Big things are coming our way // Oder: 8-) (flex) (punch) (cash) (mooning) (d) (poolparty) (smoke)
Während draußen zufrieden summende Edelstahlrohe um die Aufmerksamkeit der blutorangen Bitterfelder Abendsonne buhlen, im Bordrestaurant die Kühlung ausfällt noch bevor das Weißbier ausverkauft ist und mir just ins Hirn schoss, dass “tragisch aber performant” der pefekte Claim für eine Emo-Tech-Company wäre, juckt es mir in den Fingern ein paar Zeilen zu dem Thema zu schreiben, dass mich nun seit beinahe acht Monaten beschäftigt (So mich die Entwicklung von Claims für Emo-Tech-Companies gerade nicht allzu arg in Beschlag nimmt, versteht sich.). Möglicherweise mag das strategisch unklug und verfrüht sein, muss aber jetzt einfach raus, schon allein aus dem Grund, weil ich meine Euphorie unmöglich mit warmem Bier zügeln kann. Bedrückend, aber wahr.
Der Traum meiner schlaflosen Nächte ist in diesem Fall eine simple Idee. Eine Idee, die der Kollege Maik Nöcker (Herr rechts des attraktiven Herrn links im Bild unten) Ende letzten Jahres im Barcomi’s Deli* in der Sophienstraße in Berlin lossponnen und inzwischen mit viel Denken, ehrlicher Arbeit, dem notwendigen Glück und ein wenig Unterstützung zu einem ganz anständigen Garn geklöppelt haben, das nun der Weiterverarbeitung zum goldenen Vlies harrt.
Um diese Transformation zu befördern, gründen Herr Nöcker und ich kommende Woche in der Freien und Hansestadt Hamburg unser eigenes kleines StartUp. Whooot Whooot oder, wie der Neu-Berliner sagt, fucking awesome.
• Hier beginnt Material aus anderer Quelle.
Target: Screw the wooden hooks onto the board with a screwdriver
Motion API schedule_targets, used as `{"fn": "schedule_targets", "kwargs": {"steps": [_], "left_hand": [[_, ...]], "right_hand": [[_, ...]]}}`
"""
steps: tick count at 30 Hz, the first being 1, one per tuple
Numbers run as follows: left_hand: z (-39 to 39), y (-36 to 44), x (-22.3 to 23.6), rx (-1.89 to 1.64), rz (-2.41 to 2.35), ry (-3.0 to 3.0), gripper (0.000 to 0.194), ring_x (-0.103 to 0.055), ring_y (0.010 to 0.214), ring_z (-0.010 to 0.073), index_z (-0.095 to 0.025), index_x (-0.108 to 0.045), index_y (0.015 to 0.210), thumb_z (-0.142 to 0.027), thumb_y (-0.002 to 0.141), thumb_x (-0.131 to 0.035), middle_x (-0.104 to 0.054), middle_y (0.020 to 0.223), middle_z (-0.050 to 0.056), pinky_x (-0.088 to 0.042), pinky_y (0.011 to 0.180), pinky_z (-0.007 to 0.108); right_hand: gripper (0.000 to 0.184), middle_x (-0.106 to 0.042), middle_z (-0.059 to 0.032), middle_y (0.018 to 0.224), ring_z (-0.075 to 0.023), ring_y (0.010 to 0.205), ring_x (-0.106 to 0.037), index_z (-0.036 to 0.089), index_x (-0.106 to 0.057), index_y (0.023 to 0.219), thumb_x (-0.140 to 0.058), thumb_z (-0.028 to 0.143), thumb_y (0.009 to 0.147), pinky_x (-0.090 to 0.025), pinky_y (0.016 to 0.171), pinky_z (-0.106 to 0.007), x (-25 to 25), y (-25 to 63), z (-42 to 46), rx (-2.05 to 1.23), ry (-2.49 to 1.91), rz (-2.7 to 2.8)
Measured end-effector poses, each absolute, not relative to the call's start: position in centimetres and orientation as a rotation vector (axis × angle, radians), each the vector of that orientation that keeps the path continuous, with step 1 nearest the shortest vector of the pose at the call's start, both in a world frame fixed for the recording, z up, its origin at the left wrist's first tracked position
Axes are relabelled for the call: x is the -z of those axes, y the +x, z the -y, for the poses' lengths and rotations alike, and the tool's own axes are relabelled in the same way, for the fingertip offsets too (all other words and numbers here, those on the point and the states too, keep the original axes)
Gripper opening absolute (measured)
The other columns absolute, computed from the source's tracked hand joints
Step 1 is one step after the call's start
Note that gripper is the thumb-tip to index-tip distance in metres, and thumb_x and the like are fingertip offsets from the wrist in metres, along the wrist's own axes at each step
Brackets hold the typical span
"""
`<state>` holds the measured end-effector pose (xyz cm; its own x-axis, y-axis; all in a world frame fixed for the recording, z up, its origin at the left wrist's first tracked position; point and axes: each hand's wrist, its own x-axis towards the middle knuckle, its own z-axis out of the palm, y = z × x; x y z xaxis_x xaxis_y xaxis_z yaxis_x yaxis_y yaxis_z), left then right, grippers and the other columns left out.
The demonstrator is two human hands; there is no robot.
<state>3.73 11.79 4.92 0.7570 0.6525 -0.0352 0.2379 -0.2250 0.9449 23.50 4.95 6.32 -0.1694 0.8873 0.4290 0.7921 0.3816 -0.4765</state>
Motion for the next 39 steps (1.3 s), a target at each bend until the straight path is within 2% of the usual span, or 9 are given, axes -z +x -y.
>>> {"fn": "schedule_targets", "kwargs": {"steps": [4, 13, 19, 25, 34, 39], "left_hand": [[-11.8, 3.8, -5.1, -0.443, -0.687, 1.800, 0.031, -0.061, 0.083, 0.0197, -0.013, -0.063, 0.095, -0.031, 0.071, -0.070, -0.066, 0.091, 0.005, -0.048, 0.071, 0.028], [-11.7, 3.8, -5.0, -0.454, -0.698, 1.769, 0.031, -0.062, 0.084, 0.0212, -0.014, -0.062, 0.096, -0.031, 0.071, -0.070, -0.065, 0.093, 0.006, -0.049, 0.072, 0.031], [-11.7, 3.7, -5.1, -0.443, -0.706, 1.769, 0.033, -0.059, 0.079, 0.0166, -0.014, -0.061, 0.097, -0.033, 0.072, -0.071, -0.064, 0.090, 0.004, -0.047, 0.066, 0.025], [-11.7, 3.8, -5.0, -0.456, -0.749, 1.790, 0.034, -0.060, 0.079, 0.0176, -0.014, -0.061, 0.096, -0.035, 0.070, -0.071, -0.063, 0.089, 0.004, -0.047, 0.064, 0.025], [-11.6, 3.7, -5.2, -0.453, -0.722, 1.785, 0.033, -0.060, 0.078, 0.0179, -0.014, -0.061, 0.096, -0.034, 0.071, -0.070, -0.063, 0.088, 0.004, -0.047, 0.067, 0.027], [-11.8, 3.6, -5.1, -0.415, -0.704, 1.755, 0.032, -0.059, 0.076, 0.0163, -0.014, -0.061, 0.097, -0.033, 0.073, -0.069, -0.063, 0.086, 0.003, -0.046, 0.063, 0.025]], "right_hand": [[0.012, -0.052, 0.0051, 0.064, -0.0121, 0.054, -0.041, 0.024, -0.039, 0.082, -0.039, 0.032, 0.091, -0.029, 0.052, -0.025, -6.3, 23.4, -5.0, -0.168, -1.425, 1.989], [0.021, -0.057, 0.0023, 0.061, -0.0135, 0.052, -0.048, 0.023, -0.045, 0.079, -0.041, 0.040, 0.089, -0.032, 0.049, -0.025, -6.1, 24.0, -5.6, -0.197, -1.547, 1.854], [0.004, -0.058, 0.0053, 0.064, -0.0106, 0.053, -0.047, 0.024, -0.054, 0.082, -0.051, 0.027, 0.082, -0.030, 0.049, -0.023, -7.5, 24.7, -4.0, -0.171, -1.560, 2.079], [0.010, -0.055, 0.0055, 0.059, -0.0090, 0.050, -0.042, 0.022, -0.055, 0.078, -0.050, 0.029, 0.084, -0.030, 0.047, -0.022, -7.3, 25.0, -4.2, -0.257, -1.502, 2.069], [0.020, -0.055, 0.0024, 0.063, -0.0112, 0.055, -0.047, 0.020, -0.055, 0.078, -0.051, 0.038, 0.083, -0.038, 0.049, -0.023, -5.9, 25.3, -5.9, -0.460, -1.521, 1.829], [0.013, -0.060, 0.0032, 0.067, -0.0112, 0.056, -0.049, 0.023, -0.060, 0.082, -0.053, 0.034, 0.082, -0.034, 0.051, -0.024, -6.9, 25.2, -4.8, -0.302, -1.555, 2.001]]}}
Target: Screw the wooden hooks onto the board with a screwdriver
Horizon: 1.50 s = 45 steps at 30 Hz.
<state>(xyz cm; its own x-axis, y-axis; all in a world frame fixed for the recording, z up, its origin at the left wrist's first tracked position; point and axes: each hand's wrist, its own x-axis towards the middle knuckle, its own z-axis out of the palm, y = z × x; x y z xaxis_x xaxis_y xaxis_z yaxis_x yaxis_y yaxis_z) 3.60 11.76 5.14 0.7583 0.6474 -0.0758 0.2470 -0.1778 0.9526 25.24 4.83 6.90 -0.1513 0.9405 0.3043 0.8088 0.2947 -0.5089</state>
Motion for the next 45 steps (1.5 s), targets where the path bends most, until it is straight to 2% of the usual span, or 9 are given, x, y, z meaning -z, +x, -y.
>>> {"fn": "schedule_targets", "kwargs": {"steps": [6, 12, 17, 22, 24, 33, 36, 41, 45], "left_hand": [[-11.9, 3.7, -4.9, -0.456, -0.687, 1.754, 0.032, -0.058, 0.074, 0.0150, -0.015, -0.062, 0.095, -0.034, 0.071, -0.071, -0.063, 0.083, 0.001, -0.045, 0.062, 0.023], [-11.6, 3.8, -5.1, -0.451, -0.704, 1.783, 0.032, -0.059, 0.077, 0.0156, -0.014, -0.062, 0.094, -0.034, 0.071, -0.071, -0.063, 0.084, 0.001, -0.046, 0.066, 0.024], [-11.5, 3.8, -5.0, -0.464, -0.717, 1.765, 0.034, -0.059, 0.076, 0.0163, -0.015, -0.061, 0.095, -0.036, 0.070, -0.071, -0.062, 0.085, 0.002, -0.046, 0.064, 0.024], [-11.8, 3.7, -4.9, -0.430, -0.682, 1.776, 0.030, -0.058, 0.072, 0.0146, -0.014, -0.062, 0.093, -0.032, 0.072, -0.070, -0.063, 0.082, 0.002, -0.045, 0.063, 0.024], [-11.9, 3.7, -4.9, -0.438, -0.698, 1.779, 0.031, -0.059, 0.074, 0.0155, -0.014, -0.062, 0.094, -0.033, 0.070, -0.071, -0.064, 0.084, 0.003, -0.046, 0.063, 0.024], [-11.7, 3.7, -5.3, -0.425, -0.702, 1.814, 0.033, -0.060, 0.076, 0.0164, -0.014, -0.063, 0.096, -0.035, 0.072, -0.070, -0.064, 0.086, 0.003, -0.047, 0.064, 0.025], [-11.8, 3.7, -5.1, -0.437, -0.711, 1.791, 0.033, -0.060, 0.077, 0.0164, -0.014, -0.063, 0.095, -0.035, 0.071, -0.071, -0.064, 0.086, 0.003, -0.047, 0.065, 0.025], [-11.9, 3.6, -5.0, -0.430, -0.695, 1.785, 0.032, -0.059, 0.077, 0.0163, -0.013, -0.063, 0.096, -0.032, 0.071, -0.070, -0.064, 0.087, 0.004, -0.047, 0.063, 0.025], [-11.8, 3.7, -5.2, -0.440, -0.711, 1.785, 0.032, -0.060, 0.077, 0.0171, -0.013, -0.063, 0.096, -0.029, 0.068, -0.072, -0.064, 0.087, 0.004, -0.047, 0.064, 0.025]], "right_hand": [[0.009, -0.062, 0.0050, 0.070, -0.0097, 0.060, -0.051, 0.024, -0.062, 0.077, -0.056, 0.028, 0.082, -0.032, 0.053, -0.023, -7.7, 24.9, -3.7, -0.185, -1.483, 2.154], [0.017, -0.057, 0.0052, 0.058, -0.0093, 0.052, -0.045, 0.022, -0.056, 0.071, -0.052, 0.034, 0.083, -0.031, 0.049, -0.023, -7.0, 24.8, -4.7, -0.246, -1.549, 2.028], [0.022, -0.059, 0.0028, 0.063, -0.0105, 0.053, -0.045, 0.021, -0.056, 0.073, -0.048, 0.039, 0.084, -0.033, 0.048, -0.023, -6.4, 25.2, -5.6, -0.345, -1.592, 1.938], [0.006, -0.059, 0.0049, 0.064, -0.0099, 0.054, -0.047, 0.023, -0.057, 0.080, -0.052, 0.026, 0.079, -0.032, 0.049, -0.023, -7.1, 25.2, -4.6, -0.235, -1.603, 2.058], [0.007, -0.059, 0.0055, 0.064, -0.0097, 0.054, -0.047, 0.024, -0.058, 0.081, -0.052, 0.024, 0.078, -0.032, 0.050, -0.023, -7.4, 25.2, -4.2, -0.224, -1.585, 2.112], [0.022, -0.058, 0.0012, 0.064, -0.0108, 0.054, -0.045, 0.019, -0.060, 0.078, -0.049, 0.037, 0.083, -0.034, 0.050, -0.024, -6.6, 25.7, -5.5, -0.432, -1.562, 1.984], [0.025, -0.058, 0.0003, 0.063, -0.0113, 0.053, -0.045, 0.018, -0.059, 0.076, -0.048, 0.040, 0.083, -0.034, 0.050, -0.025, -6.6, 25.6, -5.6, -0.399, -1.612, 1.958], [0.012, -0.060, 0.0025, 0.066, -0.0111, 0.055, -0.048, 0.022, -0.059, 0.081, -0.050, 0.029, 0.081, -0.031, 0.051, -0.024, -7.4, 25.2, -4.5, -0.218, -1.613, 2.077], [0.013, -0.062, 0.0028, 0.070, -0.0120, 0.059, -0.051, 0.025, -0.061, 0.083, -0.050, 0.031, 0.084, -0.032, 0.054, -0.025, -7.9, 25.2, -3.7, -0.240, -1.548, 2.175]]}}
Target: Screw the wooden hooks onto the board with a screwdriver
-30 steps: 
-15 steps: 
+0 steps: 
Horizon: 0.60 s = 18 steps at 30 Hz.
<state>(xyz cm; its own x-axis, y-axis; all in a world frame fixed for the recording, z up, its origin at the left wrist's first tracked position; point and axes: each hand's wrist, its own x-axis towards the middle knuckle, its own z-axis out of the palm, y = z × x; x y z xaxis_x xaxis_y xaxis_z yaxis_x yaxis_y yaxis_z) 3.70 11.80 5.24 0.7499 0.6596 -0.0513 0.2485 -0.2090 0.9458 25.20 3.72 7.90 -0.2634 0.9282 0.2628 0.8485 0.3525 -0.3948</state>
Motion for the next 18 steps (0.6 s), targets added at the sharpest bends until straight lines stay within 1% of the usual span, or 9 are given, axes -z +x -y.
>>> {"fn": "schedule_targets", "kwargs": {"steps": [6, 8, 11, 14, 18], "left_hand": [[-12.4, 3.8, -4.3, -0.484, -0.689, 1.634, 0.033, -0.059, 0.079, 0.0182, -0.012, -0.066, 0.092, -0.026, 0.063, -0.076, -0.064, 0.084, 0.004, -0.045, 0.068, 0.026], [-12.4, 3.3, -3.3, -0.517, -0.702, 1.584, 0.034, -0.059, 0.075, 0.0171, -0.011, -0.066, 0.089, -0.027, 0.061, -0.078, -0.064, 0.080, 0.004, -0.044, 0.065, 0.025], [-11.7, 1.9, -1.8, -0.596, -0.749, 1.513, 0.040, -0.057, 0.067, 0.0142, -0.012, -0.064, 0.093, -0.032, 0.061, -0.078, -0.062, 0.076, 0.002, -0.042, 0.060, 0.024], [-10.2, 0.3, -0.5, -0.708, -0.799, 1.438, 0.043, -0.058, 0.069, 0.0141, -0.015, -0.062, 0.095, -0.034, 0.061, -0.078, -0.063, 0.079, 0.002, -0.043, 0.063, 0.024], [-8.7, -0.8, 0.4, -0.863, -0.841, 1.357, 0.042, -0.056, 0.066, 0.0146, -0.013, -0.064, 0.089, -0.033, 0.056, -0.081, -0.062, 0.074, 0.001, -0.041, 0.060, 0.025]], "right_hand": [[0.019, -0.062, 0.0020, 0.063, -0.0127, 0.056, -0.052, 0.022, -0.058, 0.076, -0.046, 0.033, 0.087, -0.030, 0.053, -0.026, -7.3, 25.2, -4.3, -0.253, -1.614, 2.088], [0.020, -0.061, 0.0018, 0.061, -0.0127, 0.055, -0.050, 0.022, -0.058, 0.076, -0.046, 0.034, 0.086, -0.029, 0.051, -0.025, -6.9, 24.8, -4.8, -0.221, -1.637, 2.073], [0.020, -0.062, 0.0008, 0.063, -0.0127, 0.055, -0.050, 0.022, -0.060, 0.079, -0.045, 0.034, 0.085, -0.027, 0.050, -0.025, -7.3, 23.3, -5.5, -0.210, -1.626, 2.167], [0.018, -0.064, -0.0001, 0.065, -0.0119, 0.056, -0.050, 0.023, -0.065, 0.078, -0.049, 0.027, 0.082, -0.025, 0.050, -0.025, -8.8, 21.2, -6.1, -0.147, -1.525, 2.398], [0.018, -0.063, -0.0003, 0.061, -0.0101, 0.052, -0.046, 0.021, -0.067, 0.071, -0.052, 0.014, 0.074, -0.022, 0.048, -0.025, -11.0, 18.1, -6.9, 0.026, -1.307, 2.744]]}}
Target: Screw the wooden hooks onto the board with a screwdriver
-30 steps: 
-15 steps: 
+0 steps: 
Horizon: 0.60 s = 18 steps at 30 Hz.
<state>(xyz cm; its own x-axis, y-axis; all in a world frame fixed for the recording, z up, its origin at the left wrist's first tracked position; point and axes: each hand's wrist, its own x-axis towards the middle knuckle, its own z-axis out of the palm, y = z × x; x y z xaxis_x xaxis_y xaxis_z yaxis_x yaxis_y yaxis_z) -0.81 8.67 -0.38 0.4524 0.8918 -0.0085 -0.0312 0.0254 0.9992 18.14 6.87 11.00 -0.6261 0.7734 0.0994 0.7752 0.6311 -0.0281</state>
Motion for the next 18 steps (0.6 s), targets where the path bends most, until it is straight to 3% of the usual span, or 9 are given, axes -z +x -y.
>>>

Inhaltliche Überschneidungen mit der textilverarbeitenden Industrie sind zwar vorhanden, aber trotz der oben gewählten metaphorischen Masturbation eher marginal. Da es eindeutig zu früh wäre, mehr zu verraten, müssen dezente Hinweise ausreichen:
1. Ja es ist irgendwas mit Medien.
2. Ja, der Firmensitz auf St.Pauli ist mit Vorsatz gewählt und essentiell für den Erfolg des Vorhabens.
3. Weder Maik noch ich werden uns ausziehen - zumindest nicht im Tagesgeschäft.
4. Für nähere Informationen zum Geschäftsmodell bitte die folgende Zeile ins Skype-Chatfeld kopieren und an Mutti schicken:
8-) (flex) (punch) (cash) (mooning) (d) (poolparty) (smoke)
Mehr gibt’s nächste Woche Donnerstag, unter anderem auf unserer dann vollständig gebackfillten Corporate Timeline auf Facebook und natürlich hier und an anderer geeigneter Stelle. Ich freue mich derweil noch ein wenig eckig und hoffe, dass wir alles wie geplant hinkriegen und die hier kolportierte Deadline auch einhalten können. So, jetzt rattert die holzvertäfelte Rummelbude hier gleich in den Berliner Hauptbahnhof ein. Solide 10 Minuten Verspätung, vorm Bistro hat man die Rollos zu- und mein Nachbar zur rechten die Schuhe wieder angezogen. 23 Grad, leicht bewölkt, könnte insgesamt eine durchschnittlich erfreuliche Hauptstadtnacht werden. NÄCHSTE WOCHE WIRD GEGRÜNDET!!! HA! Verzeihung… :-/
*Für Nicht-Berliner: Das Barcomi’s Deli ist ein bisschen wie Panama City für Geeks / total konspirativ und mit privacy zwischen Touristen, aber irgendwie auch völlig offensichtlich und am Ende interessieren, die Geschäftsmodelle der Nebentisch-Nerds dann auch nicht so brennend, weil man irgendwie eh schon alles gehört hat. Davon abgesehen, ist Lydia Barcomi die beste Bäckerin der Welt, der Elephant Vanilla Chai Latte eine Wucht und der New York Cheesecake zum Niederknien!